**WHAT TO PRODUCE:** Find each line below containing the word "camera" and copy it.

SOURCE RECORDS: Begin

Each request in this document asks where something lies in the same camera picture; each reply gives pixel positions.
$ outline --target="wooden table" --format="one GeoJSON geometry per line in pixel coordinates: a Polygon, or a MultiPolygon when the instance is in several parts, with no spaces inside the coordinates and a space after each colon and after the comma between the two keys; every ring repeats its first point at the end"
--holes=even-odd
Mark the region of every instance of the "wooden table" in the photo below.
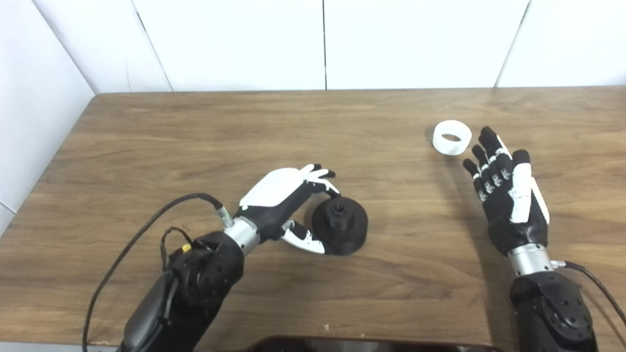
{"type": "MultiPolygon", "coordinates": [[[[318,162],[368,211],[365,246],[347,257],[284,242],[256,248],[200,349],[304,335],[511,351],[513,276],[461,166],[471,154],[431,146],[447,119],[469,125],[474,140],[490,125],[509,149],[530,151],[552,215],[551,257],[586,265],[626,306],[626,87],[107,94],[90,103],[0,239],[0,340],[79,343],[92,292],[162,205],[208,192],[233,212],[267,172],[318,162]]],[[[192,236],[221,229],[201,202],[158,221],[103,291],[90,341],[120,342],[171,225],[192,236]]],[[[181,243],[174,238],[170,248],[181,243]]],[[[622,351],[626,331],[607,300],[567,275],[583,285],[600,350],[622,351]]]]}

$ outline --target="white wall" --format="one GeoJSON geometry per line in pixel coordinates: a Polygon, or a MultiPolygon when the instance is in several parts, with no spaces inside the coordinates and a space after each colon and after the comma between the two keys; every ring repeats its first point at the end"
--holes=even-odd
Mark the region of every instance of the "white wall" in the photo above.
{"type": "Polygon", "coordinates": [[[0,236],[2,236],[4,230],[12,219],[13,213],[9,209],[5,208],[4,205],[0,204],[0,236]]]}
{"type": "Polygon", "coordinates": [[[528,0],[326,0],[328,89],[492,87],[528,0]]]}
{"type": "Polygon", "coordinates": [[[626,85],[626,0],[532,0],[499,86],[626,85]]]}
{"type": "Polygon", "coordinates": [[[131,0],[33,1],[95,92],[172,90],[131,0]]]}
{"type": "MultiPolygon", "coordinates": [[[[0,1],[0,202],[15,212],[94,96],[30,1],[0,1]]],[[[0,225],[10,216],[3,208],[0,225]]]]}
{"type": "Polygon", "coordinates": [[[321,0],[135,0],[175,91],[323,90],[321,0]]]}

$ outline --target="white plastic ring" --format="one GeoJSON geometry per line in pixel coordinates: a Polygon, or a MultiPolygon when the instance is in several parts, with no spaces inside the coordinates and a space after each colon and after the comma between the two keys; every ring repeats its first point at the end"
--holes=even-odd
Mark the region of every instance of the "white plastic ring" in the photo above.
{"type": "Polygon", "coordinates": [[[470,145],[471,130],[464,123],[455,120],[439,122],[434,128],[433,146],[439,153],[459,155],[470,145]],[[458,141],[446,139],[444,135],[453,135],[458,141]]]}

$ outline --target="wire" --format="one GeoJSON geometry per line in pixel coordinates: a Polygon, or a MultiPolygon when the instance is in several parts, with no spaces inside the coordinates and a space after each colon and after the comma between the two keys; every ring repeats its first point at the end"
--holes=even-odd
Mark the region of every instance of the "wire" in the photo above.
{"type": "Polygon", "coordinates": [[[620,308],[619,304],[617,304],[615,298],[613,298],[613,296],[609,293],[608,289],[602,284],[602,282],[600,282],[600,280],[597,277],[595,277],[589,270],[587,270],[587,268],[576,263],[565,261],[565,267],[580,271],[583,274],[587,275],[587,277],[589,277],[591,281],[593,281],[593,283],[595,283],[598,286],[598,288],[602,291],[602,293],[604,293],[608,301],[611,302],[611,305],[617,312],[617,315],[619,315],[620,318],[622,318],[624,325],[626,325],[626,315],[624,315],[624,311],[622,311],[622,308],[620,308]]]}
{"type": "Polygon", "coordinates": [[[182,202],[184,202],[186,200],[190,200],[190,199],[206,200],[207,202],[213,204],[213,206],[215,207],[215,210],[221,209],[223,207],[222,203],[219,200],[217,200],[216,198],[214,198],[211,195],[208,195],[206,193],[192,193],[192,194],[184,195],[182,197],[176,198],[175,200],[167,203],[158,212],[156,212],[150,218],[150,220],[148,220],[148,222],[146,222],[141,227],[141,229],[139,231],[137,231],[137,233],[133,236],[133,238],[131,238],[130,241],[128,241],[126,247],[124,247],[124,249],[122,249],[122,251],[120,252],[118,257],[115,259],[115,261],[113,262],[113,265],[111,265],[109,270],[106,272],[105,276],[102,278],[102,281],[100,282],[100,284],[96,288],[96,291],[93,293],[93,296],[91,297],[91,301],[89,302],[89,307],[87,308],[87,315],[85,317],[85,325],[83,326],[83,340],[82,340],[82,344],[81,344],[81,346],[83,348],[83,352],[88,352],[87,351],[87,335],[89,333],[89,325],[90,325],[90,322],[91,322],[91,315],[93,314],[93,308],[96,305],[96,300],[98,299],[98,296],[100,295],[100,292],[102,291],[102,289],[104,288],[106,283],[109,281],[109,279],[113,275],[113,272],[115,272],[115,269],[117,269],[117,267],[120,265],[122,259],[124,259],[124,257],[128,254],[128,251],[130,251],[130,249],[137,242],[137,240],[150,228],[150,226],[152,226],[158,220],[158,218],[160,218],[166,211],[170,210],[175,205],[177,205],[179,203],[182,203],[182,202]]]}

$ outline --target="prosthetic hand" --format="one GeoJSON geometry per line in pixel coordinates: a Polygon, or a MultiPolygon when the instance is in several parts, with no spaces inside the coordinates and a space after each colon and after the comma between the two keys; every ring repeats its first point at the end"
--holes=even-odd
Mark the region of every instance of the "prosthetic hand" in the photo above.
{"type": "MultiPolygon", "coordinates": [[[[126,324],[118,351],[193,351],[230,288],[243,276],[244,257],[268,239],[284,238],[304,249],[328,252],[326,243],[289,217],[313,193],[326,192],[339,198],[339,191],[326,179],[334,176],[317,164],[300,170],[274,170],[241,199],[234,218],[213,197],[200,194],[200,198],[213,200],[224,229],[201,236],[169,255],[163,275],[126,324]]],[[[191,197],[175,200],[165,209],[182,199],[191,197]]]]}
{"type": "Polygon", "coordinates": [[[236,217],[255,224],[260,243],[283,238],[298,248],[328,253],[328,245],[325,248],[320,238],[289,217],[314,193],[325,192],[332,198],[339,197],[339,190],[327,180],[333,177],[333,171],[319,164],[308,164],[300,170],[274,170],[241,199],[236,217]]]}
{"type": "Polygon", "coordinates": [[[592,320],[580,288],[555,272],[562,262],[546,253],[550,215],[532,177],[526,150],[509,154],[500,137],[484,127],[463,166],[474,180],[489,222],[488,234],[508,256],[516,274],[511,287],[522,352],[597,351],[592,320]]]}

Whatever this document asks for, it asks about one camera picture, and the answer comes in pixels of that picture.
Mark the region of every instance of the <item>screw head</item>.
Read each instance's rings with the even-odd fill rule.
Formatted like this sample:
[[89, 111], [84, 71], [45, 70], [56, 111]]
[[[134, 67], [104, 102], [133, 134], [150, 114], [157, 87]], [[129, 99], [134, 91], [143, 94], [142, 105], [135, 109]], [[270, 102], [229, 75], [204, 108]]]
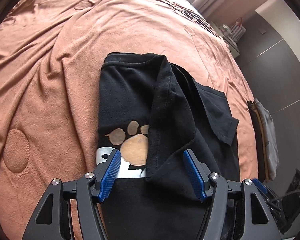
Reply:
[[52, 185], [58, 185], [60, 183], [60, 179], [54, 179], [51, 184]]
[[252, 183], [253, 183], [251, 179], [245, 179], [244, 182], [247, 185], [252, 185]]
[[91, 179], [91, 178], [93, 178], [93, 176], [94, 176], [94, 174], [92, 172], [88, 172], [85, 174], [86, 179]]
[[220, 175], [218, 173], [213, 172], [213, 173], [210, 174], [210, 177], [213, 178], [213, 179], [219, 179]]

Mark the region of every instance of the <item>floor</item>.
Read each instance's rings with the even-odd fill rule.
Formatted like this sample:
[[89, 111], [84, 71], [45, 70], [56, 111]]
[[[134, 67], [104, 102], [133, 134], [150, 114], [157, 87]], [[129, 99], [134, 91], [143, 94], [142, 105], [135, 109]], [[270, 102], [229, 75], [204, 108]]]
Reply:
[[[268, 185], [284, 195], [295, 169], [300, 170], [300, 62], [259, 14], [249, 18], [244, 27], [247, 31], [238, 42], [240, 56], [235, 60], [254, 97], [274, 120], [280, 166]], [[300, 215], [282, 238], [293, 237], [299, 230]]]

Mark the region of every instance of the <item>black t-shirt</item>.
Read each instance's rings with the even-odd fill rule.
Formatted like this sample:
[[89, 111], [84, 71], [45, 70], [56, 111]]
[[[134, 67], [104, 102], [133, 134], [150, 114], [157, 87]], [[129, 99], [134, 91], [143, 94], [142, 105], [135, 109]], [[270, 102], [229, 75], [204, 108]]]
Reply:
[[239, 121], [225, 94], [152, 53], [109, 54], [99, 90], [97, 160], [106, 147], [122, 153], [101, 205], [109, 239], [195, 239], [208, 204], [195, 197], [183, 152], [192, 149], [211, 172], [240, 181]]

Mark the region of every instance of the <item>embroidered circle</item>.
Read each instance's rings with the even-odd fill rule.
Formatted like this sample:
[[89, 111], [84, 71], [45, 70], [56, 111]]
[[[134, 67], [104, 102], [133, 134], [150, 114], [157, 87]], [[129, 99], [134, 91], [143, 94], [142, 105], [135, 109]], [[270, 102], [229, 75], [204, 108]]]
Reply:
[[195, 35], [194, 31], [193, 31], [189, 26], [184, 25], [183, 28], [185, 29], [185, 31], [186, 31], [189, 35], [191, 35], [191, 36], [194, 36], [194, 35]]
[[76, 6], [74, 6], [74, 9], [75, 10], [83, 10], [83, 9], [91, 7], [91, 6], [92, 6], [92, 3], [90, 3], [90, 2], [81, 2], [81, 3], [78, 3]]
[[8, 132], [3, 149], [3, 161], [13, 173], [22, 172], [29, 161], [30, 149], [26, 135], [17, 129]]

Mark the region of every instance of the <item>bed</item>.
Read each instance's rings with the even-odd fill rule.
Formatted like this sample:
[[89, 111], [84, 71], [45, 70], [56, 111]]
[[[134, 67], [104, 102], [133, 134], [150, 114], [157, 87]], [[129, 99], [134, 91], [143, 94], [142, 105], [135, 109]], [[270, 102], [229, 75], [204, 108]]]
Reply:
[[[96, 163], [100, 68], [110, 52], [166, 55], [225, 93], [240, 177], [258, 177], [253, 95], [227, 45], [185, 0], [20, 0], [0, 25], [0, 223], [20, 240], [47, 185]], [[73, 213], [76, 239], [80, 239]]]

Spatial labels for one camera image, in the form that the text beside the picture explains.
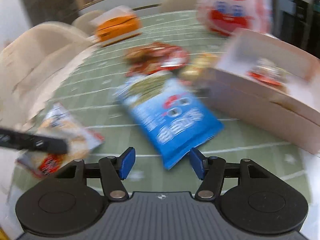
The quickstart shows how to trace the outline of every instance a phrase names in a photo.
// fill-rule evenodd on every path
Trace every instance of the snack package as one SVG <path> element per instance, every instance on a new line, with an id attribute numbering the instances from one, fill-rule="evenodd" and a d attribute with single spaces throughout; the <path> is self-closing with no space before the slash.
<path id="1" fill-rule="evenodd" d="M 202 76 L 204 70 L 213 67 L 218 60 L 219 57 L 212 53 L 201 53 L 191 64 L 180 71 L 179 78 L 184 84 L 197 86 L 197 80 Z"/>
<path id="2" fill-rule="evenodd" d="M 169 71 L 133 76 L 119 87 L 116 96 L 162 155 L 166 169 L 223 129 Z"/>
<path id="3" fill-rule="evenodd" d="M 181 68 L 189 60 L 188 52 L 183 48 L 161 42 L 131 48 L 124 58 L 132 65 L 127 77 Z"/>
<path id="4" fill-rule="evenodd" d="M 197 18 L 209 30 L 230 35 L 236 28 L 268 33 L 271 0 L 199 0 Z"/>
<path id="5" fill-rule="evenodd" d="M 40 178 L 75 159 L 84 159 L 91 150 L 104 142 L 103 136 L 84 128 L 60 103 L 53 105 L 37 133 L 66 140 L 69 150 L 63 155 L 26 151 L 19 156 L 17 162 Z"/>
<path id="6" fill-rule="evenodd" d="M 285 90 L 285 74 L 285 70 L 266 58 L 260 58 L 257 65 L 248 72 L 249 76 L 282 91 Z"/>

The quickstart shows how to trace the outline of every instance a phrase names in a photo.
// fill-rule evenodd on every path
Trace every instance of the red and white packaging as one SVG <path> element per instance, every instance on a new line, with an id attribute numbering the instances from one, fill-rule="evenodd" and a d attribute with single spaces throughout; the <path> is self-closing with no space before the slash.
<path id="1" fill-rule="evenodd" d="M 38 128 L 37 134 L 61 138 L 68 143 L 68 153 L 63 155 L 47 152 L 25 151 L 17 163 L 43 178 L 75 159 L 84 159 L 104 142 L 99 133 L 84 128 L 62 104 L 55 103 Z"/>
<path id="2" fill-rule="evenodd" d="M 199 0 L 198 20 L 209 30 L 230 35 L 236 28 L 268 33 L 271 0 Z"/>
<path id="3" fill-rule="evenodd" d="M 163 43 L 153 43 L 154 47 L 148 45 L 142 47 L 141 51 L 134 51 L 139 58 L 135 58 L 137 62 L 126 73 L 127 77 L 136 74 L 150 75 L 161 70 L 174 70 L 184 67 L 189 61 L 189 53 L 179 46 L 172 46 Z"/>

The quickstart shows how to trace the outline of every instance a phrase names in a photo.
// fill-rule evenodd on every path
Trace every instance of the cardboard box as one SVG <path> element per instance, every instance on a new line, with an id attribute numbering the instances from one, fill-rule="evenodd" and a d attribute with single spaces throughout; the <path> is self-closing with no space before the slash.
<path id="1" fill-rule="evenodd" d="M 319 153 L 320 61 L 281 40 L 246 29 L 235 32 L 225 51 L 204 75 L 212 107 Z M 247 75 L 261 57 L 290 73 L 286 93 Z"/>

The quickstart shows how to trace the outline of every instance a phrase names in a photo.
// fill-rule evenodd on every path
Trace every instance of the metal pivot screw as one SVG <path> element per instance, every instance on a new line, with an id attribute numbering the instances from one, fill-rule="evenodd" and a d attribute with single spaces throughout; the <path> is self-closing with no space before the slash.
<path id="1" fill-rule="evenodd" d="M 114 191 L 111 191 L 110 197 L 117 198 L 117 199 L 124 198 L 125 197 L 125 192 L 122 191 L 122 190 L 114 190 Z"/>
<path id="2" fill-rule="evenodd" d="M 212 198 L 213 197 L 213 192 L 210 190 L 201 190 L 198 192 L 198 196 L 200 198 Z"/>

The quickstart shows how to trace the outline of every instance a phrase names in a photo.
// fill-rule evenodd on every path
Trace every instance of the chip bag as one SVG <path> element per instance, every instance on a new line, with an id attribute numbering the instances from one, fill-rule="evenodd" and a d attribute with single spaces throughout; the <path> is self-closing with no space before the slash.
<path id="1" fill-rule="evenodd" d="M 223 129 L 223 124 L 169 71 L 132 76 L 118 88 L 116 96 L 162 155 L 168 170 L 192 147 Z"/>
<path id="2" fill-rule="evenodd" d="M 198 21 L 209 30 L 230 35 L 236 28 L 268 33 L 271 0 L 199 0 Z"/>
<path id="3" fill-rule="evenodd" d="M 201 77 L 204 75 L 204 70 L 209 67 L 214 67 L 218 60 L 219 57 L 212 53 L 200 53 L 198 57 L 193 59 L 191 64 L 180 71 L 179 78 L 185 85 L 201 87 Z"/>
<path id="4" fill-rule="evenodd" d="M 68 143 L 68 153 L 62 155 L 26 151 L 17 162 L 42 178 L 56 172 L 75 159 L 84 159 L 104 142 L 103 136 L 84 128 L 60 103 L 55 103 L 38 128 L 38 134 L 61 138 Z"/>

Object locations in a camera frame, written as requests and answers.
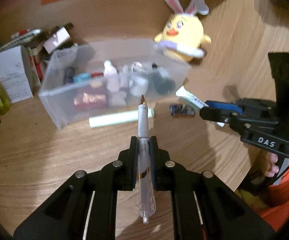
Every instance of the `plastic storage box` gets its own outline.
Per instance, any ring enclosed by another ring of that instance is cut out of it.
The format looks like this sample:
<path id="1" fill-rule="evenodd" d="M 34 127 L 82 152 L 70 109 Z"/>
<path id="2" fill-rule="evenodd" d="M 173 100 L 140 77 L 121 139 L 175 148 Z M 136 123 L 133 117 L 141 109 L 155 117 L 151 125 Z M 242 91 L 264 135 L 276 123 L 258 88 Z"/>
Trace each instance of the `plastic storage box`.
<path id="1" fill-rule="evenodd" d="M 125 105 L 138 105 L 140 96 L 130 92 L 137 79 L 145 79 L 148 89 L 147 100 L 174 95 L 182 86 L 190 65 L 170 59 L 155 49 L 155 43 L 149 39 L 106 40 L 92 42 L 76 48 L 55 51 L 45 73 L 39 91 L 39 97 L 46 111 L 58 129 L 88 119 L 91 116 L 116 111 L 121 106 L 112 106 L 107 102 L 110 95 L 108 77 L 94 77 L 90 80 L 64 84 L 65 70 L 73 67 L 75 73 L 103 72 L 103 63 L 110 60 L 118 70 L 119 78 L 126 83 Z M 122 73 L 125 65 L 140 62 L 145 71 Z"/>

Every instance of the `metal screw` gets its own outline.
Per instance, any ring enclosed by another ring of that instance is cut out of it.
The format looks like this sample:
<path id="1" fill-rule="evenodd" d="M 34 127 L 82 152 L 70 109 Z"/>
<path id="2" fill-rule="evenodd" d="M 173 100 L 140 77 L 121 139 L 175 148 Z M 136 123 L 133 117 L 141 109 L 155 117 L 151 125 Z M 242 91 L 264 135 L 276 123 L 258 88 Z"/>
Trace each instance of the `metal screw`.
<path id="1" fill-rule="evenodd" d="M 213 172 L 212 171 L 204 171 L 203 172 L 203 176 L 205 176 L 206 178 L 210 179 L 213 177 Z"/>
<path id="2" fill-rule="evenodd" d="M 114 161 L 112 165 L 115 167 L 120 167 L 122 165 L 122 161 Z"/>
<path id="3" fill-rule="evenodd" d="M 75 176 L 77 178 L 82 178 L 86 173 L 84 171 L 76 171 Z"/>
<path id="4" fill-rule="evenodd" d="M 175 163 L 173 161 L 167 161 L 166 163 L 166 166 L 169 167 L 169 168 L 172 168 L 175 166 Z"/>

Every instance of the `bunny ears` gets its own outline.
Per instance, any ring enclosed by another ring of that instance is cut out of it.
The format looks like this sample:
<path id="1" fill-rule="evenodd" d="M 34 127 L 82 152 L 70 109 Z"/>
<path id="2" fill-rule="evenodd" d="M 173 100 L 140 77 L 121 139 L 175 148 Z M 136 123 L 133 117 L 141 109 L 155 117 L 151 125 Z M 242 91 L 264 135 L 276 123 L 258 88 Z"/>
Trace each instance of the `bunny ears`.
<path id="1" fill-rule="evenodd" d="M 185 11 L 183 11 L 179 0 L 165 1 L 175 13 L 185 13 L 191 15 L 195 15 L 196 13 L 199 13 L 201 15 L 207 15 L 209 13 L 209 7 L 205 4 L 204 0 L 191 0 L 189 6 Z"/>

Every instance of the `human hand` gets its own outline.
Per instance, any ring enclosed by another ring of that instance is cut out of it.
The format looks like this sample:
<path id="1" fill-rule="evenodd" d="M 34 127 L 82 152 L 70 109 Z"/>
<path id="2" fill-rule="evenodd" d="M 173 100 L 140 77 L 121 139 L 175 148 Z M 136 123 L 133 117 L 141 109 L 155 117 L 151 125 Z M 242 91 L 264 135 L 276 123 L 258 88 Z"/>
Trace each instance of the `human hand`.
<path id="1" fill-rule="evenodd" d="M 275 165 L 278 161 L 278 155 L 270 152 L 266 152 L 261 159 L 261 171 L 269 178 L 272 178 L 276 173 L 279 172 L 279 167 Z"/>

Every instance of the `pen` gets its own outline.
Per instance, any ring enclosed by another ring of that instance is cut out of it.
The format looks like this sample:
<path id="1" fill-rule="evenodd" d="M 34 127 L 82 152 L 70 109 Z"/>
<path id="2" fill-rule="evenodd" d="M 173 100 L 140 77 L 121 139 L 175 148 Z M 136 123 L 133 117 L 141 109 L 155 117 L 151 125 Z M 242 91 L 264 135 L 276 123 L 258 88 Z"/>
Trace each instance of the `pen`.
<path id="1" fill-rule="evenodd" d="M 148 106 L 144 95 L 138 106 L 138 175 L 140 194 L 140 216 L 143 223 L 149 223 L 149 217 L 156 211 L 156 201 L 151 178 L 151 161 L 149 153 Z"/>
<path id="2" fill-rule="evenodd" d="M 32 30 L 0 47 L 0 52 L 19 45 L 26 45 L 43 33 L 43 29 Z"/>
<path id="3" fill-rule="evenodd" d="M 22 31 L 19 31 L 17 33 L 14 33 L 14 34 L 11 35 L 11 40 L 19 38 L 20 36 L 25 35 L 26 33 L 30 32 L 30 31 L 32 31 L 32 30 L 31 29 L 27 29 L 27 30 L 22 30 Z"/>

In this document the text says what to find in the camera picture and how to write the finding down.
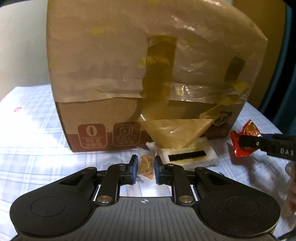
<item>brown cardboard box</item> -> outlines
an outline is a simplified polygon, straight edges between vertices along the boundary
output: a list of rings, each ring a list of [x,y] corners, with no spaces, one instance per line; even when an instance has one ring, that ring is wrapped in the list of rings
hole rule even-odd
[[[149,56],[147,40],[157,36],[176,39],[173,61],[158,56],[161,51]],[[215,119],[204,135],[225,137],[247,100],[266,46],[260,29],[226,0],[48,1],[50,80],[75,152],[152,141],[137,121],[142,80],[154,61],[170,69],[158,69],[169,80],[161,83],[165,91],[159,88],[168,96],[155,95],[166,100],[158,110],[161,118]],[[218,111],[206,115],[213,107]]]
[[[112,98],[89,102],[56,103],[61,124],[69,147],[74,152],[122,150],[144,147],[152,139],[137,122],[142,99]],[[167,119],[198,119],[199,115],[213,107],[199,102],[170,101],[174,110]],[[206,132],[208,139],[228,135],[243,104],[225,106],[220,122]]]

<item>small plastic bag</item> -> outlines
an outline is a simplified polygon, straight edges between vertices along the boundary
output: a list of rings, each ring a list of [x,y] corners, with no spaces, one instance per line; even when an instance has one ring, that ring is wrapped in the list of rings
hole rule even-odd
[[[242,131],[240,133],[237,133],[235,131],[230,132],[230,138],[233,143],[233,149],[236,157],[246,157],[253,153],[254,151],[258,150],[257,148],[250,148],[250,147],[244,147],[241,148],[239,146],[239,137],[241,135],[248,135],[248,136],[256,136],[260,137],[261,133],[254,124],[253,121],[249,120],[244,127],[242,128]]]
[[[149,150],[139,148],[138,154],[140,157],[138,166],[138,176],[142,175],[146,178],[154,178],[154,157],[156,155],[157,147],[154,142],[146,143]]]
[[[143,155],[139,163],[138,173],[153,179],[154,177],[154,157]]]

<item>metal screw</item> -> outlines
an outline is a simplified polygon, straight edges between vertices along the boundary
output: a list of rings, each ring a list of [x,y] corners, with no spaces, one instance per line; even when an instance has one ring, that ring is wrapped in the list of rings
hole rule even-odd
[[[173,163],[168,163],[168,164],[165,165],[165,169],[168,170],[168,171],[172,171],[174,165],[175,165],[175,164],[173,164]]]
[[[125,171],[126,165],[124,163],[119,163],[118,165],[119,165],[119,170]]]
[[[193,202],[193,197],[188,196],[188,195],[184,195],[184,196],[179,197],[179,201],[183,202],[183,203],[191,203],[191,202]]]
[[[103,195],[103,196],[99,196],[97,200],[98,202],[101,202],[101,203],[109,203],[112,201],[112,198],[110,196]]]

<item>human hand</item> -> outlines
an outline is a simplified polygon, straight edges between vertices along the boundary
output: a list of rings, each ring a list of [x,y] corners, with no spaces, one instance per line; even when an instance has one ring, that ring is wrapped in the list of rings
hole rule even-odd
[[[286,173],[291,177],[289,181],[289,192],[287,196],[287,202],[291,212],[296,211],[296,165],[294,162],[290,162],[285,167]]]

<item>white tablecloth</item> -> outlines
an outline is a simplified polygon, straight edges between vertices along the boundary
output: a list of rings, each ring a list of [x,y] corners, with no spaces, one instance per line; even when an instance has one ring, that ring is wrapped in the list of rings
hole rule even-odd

SOURCE RECORDS: End

**FINISHED EXERCISE:**
Each request in this document asks where something lies in the same camera picture; each reply gives pixel positions.
Whatever this document asks for, it asks about one camera picture, and the answer comes in pixels of that picture.
Spatial labels for one camera image, in the form that the text beside the picture explains.
Object locations in a camera frame, written as requests and answers.
In this document the text says what to find in the camera picture and how to write the finding down.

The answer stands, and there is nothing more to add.